- Problem description
Your answer should be every line of the entries that has the string "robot" in it.

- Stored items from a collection
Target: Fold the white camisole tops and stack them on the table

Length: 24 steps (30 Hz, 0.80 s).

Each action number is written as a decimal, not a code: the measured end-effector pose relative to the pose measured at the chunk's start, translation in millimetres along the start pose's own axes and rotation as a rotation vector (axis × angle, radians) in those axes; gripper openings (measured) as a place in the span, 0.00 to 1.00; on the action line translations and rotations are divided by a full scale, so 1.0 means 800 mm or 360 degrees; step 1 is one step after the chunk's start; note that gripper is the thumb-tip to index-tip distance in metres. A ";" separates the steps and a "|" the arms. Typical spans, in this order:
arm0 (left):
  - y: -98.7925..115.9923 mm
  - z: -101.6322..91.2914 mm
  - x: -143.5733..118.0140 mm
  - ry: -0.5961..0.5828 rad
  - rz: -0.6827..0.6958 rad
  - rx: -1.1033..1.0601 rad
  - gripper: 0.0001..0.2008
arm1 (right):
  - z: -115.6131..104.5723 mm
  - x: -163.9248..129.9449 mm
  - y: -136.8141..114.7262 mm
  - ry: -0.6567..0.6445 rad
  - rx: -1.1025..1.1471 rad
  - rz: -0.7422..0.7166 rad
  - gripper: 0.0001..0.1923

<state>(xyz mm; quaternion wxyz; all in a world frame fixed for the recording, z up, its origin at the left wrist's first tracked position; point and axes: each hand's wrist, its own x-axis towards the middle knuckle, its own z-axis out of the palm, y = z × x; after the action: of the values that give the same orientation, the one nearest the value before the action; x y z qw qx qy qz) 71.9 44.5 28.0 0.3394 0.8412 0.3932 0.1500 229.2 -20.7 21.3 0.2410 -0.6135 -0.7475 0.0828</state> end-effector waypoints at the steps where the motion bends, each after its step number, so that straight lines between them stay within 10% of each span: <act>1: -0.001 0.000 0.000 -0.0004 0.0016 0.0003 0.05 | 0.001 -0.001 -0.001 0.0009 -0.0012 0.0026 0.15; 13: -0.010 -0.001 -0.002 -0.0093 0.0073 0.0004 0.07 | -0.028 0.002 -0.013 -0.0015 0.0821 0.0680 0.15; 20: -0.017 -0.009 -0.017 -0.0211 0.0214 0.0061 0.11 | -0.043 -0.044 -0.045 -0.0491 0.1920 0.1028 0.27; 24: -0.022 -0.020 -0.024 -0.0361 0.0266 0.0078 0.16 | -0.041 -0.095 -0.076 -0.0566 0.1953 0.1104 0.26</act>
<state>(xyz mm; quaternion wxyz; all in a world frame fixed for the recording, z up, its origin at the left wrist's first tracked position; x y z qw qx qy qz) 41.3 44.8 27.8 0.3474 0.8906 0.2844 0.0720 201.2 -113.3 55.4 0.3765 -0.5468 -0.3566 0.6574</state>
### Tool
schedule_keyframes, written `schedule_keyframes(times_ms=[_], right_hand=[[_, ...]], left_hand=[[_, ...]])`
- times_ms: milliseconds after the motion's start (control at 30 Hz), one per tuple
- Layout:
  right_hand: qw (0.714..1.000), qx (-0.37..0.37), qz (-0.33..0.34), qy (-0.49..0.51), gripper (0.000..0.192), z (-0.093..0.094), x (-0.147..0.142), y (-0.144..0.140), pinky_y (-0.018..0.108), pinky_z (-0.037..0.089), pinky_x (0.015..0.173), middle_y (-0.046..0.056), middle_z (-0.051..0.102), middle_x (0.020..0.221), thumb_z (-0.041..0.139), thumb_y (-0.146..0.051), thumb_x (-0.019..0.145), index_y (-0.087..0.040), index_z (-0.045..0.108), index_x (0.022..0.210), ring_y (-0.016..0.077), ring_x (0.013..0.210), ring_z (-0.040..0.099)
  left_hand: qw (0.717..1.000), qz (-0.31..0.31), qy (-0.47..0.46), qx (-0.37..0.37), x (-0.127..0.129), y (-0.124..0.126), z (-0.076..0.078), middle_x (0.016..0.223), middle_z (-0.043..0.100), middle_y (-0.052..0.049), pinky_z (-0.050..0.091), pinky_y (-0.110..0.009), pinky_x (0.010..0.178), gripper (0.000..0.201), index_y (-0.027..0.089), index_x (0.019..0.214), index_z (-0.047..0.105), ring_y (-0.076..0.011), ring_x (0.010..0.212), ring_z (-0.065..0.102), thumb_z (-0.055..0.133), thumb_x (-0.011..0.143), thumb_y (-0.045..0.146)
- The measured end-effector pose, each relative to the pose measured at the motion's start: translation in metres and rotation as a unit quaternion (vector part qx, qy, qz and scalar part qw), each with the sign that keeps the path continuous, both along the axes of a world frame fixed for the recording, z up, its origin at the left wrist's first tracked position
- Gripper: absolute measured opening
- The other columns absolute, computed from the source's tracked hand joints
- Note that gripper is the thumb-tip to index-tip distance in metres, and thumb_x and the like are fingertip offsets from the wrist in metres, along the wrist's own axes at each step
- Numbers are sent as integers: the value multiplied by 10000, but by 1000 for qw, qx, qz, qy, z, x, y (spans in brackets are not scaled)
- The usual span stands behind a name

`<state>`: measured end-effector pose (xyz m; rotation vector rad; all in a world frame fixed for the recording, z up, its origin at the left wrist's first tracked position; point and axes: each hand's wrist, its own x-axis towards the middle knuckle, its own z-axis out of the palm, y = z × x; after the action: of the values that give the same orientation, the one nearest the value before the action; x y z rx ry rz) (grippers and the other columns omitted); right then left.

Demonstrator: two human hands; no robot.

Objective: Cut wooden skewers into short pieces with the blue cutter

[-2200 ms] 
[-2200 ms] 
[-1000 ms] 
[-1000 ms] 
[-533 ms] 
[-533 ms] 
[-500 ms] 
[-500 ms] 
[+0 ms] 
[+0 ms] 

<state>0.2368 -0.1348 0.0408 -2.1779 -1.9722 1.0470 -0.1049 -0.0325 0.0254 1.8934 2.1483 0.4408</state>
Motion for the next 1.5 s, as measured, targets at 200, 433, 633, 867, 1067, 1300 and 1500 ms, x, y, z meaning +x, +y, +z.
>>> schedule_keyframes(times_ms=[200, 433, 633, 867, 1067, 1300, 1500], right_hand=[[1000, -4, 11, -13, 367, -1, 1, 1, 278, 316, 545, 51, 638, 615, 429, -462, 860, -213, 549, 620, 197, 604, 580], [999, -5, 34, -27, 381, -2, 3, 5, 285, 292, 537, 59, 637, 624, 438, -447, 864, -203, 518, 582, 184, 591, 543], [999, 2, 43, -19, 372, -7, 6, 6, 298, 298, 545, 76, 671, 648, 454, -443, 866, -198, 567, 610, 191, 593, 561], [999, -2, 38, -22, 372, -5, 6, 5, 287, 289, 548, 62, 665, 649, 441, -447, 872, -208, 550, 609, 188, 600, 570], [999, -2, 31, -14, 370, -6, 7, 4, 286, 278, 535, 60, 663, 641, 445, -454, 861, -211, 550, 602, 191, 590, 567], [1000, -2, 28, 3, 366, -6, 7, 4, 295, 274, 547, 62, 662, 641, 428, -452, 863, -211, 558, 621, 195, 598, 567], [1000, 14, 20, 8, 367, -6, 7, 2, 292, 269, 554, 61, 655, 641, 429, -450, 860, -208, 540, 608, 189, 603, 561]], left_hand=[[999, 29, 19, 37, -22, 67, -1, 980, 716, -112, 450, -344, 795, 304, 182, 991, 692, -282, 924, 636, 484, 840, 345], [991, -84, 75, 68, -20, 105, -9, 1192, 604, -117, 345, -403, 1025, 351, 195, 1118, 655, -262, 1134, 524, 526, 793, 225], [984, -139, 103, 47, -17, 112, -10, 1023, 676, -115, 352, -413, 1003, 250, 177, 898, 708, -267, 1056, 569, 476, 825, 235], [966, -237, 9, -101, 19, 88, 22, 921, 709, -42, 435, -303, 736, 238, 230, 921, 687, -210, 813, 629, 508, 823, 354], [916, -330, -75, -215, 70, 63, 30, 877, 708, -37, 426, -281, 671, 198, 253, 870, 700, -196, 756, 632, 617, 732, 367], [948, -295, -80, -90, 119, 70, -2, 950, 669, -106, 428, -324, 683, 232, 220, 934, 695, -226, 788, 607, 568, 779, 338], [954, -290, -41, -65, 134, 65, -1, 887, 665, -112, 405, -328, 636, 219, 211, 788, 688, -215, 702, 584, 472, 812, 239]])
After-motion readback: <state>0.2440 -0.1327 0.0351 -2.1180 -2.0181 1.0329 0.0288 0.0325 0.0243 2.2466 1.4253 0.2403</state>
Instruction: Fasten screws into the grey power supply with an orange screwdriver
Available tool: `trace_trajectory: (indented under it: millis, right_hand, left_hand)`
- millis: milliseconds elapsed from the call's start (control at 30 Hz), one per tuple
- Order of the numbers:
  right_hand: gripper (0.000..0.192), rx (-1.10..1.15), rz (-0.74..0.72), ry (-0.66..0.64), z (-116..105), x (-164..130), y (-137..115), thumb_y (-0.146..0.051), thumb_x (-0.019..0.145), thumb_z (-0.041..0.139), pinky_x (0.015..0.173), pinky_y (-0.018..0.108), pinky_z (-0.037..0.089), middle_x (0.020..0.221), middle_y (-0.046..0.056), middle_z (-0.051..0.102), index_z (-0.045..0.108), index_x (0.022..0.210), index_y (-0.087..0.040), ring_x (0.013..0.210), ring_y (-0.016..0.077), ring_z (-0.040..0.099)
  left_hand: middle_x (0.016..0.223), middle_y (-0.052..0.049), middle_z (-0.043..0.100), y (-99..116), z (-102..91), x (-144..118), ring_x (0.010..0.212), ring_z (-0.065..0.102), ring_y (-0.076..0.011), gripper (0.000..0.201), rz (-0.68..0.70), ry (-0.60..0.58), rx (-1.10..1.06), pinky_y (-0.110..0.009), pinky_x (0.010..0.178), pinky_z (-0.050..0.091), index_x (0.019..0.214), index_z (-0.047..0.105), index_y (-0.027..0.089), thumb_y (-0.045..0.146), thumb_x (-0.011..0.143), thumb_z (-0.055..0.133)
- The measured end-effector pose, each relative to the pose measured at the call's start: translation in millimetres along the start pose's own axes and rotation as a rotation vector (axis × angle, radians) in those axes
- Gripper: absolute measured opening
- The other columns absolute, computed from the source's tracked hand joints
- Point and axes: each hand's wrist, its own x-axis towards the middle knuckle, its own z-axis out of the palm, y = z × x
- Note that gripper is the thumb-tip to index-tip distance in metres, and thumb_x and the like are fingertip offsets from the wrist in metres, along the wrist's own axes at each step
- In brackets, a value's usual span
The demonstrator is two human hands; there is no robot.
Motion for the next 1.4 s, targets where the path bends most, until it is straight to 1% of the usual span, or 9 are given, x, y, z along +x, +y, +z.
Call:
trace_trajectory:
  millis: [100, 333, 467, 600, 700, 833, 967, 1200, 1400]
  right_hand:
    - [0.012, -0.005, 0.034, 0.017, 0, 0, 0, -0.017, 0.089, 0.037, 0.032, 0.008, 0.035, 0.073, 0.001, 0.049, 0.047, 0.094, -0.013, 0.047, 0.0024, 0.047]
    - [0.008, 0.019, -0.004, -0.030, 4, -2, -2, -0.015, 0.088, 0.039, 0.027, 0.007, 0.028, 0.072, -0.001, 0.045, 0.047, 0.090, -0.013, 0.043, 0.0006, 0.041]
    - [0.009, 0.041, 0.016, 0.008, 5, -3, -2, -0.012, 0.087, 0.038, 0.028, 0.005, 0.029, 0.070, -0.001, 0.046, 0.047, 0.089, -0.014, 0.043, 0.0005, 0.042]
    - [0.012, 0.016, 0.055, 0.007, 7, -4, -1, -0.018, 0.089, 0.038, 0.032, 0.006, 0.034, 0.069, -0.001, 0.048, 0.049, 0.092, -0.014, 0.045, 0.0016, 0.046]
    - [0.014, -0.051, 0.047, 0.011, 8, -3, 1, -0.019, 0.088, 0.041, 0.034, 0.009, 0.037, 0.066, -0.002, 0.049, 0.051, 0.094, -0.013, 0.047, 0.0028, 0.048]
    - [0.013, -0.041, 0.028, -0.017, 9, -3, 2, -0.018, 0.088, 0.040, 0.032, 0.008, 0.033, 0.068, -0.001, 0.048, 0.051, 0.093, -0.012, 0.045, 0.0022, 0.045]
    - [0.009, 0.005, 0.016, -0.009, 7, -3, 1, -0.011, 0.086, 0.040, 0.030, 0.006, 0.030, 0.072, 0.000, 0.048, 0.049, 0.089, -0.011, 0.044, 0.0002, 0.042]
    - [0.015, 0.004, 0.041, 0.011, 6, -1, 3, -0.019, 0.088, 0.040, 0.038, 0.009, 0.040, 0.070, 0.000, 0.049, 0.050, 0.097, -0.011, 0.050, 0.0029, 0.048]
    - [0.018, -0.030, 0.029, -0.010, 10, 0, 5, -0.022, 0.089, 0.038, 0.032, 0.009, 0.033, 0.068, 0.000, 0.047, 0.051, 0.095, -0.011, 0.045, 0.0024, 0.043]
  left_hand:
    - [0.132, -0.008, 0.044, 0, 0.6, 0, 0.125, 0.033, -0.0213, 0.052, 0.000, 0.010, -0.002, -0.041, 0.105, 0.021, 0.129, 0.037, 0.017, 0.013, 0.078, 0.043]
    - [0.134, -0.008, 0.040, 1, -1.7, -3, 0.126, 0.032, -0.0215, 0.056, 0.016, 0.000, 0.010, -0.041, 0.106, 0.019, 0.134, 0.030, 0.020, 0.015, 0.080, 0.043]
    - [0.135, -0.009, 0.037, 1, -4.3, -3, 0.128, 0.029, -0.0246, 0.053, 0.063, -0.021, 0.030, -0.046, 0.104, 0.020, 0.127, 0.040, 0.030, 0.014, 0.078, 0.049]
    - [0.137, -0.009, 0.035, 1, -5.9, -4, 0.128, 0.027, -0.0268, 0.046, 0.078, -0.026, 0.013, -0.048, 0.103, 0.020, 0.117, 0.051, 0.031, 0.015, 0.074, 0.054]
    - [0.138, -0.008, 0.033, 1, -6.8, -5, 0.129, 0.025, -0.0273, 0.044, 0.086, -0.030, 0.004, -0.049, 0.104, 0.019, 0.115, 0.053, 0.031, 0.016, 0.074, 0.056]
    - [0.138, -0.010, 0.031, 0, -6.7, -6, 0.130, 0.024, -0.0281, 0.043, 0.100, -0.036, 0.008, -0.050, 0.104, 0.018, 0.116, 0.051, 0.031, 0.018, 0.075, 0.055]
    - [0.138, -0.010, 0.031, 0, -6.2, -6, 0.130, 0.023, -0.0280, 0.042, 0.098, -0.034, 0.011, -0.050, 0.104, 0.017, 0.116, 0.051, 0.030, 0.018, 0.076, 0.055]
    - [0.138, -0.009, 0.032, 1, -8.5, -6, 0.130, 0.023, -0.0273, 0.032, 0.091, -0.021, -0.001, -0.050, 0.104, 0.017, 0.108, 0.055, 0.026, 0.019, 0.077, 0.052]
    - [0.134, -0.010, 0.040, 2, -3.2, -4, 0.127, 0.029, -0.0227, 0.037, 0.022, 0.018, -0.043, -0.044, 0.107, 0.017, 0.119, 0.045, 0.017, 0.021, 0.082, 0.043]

- Response area
Demonstrator: two human hands; no robot.
The demonstrator is two human hands; there is no robot.

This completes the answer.